● Exercise brief:
Please find how many lines of the data contain the string "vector", and respond with that number only.

● Collected data:
++++++++++

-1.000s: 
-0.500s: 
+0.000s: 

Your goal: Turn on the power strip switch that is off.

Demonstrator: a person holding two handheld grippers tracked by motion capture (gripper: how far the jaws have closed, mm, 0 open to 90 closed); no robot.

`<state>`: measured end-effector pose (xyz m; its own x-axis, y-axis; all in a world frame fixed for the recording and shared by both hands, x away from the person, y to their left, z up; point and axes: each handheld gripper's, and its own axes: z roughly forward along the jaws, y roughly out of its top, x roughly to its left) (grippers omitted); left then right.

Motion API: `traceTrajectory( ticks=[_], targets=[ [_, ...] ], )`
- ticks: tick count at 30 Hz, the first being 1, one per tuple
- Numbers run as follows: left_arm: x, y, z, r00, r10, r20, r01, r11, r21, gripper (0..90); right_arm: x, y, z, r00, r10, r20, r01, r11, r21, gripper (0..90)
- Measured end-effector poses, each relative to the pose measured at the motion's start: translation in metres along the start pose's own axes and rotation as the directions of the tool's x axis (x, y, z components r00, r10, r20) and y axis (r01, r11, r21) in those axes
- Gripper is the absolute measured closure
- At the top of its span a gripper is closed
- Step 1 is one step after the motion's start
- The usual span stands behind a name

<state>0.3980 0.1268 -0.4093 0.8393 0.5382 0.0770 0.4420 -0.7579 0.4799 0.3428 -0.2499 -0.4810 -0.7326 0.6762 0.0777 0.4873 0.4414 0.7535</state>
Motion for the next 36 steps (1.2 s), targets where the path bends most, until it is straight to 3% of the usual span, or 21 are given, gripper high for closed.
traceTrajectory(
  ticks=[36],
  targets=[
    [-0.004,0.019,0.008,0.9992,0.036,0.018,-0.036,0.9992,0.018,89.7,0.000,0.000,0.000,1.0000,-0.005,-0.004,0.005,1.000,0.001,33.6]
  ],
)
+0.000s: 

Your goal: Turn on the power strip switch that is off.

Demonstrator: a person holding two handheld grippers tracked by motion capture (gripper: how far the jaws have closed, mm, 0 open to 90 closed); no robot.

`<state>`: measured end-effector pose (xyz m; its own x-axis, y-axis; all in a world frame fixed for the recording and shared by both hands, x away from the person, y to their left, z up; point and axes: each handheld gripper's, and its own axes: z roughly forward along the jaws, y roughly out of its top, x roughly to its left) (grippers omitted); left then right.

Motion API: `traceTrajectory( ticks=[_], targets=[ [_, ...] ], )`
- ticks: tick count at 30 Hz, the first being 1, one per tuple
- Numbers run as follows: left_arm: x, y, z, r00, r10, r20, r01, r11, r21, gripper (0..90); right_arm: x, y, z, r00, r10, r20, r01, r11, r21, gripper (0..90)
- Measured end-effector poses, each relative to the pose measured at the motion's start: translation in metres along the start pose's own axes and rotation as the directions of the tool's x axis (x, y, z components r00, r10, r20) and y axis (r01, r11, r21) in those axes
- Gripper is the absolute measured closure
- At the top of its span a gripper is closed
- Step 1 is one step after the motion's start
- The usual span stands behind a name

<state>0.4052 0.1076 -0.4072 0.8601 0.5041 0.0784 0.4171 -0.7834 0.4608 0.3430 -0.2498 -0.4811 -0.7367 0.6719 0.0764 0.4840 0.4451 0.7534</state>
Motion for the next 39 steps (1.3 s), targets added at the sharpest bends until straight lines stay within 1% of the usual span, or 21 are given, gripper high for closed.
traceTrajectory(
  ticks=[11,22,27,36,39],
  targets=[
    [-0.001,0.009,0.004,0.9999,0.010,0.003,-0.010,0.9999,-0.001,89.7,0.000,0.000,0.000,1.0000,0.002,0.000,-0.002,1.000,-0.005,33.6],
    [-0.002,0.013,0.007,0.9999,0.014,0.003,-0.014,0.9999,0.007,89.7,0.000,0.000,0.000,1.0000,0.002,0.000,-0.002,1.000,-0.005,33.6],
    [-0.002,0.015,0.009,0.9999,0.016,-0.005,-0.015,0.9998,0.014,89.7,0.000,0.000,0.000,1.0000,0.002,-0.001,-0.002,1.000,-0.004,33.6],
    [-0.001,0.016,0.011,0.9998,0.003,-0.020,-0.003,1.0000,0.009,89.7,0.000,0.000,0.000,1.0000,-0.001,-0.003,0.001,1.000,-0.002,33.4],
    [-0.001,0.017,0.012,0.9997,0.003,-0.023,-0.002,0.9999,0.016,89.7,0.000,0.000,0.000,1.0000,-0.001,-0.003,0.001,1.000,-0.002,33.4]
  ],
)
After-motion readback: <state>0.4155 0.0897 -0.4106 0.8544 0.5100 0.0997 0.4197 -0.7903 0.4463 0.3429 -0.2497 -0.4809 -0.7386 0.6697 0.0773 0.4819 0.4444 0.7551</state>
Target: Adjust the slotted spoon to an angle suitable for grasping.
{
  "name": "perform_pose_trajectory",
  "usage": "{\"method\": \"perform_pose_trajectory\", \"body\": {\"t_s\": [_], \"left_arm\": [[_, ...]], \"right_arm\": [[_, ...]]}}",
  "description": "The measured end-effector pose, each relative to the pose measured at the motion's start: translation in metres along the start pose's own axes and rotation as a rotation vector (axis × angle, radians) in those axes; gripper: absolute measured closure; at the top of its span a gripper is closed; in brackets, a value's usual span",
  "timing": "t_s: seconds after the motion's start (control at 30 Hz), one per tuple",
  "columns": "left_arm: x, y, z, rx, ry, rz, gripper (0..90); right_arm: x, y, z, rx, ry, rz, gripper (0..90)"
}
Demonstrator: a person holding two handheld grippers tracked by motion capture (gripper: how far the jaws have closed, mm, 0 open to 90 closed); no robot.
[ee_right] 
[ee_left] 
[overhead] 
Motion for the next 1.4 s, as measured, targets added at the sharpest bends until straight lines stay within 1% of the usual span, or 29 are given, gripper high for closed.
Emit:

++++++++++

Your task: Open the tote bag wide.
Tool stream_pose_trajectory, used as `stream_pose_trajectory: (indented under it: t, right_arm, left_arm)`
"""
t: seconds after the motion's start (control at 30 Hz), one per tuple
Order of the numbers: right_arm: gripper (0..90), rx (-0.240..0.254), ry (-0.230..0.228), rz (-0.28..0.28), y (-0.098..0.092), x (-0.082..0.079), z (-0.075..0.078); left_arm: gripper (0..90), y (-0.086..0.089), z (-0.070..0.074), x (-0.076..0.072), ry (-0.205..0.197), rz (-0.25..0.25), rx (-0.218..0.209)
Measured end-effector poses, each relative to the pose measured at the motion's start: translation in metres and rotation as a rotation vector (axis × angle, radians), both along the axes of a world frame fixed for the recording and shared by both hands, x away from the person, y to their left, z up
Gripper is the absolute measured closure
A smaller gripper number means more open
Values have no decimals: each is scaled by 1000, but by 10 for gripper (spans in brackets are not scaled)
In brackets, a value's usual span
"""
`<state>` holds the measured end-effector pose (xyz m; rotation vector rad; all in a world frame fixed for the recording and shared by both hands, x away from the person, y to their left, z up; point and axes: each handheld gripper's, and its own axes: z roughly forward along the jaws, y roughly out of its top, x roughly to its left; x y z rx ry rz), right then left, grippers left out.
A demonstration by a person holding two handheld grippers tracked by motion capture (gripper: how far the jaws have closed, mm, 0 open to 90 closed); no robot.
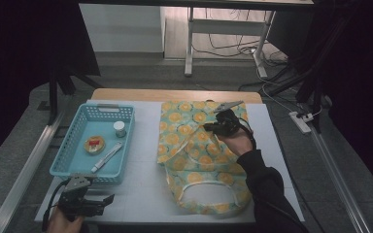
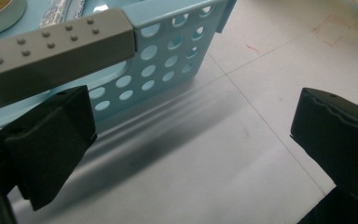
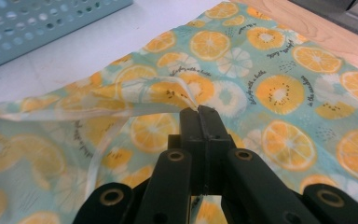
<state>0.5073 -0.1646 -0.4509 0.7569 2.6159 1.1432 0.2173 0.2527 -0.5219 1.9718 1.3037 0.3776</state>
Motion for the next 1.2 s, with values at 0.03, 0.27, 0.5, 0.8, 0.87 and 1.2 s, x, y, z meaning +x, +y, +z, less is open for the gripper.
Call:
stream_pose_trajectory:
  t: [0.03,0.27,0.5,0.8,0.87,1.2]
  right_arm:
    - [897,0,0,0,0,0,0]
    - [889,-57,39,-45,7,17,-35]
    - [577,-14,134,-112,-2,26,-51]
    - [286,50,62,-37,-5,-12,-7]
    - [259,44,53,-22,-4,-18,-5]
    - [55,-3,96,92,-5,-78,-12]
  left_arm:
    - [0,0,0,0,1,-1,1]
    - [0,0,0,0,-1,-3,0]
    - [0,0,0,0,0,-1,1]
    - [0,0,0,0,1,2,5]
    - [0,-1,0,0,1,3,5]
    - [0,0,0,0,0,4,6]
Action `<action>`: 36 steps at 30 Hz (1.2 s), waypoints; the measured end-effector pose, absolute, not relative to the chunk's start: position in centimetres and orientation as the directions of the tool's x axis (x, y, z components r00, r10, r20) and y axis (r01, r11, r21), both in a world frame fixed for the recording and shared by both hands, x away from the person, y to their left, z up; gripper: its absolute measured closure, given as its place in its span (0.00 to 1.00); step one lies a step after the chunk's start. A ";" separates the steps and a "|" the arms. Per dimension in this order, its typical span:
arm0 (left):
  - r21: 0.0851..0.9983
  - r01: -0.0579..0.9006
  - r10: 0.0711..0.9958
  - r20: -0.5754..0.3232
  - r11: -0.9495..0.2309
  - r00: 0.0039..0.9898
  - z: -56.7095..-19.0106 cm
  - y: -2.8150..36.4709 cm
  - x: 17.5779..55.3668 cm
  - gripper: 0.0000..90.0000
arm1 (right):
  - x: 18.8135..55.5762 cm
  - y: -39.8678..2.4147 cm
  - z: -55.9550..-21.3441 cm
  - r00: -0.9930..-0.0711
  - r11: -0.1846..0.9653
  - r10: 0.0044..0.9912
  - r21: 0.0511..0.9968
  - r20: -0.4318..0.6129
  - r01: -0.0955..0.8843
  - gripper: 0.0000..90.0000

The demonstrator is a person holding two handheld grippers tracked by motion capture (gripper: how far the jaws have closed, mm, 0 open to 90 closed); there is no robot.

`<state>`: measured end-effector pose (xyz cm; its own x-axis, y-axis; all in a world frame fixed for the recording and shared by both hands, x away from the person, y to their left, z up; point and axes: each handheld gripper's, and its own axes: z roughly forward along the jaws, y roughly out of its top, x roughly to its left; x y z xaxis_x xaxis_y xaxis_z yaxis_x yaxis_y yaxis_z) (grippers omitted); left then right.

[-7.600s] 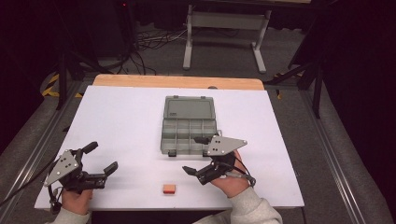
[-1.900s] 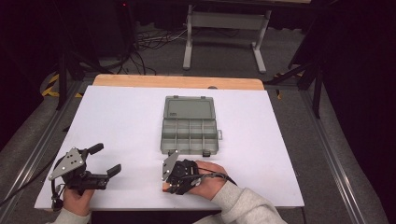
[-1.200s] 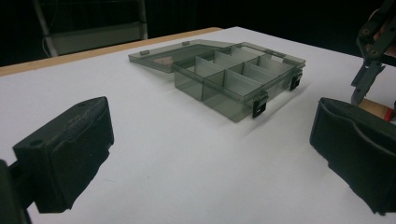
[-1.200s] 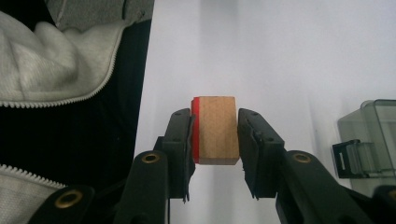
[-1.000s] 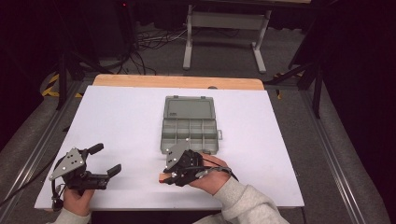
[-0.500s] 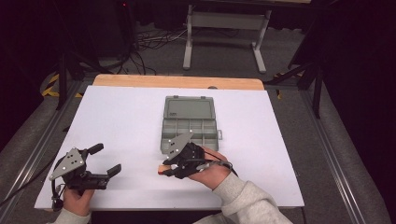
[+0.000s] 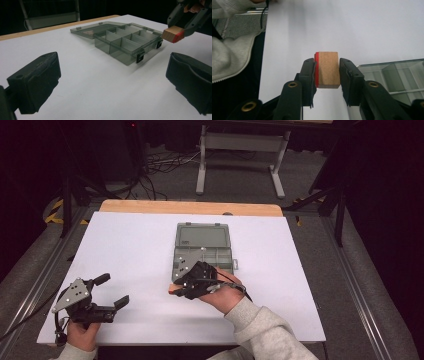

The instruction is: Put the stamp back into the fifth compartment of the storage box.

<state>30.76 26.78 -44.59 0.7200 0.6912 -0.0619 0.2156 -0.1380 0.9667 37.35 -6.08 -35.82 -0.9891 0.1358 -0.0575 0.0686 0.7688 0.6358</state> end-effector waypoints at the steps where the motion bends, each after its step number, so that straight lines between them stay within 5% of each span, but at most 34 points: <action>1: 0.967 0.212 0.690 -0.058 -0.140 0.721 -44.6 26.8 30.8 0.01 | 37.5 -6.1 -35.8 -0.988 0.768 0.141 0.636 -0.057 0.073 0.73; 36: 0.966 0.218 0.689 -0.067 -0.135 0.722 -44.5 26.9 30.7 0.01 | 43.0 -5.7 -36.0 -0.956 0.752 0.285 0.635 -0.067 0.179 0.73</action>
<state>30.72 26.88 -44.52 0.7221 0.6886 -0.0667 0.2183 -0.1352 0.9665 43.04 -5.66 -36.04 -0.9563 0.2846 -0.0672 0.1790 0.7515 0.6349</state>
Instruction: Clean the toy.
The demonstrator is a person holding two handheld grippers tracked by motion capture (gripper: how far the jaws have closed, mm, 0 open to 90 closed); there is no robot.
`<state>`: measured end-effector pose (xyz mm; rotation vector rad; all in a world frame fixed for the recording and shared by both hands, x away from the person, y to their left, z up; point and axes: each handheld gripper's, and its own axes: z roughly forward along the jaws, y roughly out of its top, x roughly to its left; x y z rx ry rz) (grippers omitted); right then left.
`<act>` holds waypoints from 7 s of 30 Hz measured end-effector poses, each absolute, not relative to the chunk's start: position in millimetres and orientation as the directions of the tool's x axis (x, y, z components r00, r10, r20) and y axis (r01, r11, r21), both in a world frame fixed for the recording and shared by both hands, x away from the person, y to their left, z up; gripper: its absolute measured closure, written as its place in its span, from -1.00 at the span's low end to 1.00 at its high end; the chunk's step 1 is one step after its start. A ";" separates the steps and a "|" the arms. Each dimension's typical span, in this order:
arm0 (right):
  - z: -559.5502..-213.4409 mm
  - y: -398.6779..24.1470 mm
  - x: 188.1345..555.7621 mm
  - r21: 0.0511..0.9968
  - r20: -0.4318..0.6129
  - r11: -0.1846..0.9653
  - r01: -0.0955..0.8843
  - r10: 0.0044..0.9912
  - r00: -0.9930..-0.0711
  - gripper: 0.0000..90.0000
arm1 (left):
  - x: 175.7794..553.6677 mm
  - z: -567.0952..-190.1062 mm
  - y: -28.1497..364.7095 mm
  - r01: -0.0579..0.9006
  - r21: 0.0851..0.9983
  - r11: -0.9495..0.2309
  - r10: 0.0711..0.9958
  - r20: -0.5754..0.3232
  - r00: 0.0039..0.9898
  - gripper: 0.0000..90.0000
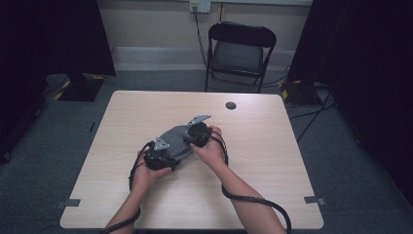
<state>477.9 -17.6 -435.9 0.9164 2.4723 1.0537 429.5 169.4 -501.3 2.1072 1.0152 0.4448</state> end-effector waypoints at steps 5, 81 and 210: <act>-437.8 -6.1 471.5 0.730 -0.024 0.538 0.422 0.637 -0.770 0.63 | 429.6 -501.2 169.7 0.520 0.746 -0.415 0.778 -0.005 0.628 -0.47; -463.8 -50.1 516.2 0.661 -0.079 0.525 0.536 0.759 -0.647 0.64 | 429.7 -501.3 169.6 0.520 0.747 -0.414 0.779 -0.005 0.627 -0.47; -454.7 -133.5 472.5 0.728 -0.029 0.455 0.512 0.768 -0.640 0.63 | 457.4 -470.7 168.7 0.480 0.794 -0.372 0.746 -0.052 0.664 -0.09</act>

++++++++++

● Solved problem:
4